_Task objective_
Once the line holding "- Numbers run" is found in the listing below, write it out and each later line exactly, up to and including the one holding "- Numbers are".

════════

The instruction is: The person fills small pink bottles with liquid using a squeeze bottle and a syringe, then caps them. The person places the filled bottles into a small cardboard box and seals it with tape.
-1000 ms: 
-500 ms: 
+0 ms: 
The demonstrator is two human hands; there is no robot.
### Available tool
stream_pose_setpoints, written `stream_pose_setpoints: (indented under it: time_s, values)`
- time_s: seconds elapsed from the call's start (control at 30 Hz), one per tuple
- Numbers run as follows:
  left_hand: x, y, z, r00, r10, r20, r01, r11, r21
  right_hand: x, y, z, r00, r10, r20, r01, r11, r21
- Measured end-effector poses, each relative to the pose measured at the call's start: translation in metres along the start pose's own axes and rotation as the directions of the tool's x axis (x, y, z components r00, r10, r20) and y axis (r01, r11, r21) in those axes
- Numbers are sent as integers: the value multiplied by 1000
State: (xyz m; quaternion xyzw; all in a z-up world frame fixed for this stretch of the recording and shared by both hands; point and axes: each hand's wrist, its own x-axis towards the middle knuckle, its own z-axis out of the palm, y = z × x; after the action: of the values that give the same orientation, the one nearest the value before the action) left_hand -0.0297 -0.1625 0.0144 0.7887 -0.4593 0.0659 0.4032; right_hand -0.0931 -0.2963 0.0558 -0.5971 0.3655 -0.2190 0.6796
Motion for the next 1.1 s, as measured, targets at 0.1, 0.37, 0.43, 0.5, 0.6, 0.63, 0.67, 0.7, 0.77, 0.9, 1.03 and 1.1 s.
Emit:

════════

_Exercise result_
- Numbers run as follows:
  left_hand: x, y, z, r00, r10, r20, r01, r11, r21
  right_hand: x, y, z, r00, r10, r20, r01, r11, r21
- Measured end-effector poses, each relative to the pose measured at the call's start: translation in metres along the start pose's own axes and rotation as the directions of the tool's x axis (x, y, z components r00, r10, r20) and y axis (r01, r11, r21) in those axes
- Numbers are sent as integers: the value multiplied by 1000

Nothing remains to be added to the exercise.